■ BRIEF
Look through the records below and copy each line that includes the word "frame".

EXTRACTED INFORMATION Block Start

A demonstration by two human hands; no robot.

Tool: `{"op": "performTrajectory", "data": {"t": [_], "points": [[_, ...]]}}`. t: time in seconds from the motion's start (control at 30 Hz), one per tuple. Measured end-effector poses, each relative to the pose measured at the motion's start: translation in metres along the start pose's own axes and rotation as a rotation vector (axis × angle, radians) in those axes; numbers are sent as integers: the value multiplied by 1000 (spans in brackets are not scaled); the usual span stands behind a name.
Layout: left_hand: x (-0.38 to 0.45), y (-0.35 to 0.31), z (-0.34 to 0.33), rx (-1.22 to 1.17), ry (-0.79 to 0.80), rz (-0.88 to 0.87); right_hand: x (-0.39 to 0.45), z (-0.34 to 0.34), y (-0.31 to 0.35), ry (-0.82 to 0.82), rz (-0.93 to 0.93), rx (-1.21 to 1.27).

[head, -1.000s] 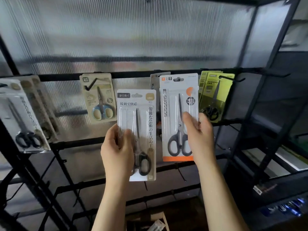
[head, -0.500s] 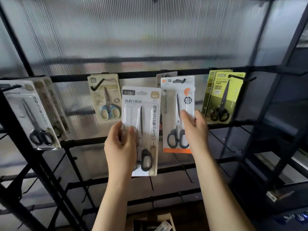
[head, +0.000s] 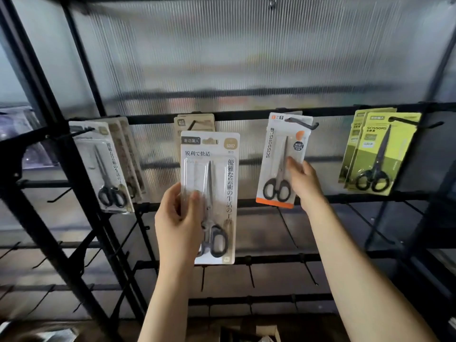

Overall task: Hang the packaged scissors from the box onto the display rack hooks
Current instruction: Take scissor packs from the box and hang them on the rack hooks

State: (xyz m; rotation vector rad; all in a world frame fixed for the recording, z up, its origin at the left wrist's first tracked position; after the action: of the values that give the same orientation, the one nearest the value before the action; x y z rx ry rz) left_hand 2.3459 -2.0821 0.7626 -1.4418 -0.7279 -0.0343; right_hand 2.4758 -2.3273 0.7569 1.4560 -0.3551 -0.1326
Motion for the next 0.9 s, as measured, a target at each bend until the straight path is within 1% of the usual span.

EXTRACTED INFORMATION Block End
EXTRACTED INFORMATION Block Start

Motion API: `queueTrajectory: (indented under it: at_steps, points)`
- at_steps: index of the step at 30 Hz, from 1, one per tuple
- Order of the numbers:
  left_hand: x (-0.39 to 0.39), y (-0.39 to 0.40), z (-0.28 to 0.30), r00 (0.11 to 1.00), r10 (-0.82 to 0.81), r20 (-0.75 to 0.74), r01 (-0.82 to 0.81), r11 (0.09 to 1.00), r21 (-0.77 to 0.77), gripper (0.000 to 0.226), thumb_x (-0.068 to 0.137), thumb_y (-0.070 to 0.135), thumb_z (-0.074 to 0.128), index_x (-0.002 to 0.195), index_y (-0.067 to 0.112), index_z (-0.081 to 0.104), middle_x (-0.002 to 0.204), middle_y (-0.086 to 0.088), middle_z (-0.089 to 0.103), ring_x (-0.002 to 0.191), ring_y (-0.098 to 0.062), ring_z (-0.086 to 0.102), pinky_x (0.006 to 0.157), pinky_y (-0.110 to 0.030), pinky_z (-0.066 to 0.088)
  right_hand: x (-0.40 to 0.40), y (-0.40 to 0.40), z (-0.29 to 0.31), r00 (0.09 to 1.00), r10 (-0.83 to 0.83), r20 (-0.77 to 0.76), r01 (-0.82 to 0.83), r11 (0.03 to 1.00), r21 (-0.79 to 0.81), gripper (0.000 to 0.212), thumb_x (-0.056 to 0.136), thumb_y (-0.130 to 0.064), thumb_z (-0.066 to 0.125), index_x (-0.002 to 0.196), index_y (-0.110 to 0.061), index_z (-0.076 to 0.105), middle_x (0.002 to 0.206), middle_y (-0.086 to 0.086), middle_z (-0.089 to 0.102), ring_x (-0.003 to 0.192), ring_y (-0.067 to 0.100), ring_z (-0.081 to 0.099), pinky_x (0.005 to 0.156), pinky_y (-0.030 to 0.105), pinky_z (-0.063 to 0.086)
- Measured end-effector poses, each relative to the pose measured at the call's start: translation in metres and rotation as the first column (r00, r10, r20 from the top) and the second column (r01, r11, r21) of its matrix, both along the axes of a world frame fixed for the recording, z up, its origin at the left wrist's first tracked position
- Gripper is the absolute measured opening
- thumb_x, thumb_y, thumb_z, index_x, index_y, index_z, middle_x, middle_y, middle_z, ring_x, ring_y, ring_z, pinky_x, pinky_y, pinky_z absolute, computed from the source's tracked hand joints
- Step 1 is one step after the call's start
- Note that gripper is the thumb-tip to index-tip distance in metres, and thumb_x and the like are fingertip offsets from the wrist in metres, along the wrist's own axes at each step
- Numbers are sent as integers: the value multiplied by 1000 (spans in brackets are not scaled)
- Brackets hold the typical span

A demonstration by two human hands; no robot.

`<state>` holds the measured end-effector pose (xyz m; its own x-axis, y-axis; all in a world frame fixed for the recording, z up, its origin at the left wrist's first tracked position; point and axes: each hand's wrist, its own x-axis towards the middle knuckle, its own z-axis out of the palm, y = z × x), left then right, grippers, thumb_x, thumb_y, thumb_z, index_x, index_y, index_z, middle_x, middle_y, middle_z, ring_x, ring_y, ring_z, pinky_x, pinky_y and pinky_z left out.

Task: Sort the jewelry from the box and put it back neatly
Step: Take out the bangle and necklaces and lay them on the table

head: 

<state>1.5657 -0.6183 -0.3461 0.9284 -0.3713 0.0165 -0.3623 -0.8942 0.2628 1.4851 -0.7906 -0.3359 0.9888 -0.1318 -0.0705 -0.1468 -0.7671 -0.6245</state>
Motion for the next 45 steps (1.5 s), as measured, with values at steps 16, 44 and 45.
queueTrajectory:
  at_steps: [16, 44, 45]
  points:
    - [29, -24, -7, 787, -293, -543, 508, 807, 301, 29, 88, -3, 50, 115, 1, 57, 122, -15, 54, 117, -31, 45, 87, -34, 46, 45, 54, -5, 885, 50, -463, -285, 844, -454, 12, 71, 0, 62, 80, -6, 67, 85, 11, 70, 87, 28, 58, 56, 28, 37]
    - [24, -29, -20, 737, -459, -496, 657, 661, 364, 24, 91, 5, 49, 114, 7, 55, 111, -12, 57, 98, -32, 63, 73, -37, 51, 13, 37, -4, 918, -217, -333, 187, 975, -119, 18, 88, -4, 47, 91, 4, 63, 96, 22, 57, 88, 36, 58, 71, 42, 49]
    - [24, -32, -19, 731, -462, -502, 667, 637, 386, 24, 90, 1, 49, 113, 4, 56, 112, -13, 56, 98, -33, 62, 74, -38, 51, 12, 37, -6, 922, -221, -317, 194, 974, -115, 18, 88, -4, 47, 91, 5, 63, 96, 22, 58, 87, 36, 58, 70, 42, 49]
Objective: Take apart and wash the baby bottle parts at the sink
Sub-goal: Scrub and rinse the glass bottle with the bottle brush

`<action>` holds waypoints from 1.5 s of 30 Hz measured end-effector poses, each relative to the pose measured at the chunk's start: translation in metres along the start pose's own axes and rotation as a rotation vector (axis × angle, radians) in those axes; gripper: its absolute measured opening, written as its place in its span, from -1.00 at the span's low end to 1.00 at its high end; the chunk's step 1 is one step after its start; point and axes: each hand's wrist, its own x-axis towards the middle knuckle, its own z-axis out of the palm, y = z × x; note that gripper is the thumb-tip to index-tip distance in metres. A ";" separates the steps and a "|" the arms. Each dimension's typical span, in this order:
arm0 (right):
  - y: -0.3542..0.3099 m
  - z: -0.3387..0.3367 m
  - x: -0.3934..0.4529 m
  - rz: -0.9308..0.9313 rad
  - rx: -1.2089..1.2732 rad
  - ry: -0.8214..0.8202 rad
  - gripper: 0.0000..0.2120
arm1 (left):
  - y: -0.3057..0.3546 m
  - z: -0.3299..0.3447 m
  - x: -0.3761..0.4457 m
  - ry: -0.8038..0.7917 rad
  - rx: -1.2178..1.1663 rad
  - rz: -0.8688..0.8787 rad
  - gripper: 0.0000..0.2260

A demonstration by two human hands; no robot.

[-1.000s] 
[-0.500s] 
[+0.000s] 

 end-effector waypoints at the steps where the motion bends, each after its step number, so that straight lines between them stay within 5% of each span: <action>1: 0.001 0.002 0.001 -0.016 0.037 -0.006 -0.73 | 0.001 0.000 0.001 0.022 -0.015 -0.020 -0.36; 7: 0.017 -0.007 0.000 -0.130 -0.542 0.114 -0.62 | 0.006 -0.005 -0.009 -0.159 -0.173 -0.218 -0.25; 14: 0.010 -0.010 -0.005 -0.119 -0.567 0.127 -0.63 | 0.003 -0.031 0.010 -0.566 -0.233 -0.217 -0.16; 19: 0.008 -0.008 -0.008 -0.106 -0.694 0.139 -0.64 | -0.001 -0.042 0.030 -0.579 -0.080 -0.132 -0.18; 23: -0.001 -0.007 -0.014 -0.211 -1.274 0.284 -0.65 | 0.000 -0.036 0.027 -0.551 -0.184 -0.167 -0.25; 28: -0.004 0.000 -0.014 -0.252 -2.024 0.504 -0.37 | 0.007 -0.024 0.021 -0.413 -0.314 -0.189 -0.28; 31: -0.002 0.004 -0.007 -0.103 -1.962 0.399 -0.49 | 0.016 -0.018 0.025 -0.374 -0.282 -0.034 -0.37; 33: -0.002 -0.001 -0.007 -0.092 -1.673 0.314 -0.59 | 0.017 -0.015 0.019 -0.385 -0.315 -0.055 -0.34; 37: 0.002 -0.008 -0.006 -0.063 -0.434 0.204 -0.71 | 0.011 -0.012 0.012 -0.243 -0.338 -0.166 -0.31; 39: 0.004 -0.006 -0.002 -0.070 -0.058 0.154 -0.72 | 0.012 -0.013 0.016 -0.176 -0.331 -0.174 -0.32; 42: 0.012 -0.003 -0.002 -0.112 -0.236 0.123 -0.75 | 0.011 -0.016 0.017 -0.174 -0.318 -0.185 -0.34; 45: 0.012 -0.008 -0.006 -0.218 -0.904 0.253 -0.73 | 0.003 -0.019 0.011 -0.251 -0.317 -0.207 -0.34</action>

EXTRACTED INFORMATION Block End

■ WRITTEN ANSWER
State: (xyz m; rotation vector rad; all in a world frame fixed for the recording, z up, its origin at the left wrist's first tracked position; after the action: of the values that give the same orientation, the one nearest the value before the action; x y z rx ry rz) left_hand 2.3459 -2.0821 0.7626 -1.4418 -0.7279 -0.0343; right_hand 2.4758 -2.3273 0.7569 1.4560 -0.3551 -0.1326
- Measured end-effector poses, each relative to the pose measured at the call's start: translation in metres and rotation as the first column (r00, r10, r20 from the top) and the second column (r01, r11, r21) of its matrix, both along the axes of a world frame fixed for the recording, z up, its origin at the left wrist's first tracked position
`<state>` holds the measured end-effector pose (xyz m; its own x-axis, y-axis; all in a world frame fixed for the recording, z up, its origin at the left wrist's first tracked position; point and axes: each hand's wrist, its own x-axis towards the middle knuckle, its own z-axis out of the palm, y = z × x), left then right, grippers, thumb_x, thumb_y, thumb_z, index_x, index_y, index_z, middle_x, middle_y, middle_z, ring_x, ring_y, ring_z, pinky_x, pinky_y and pinky_z left out.

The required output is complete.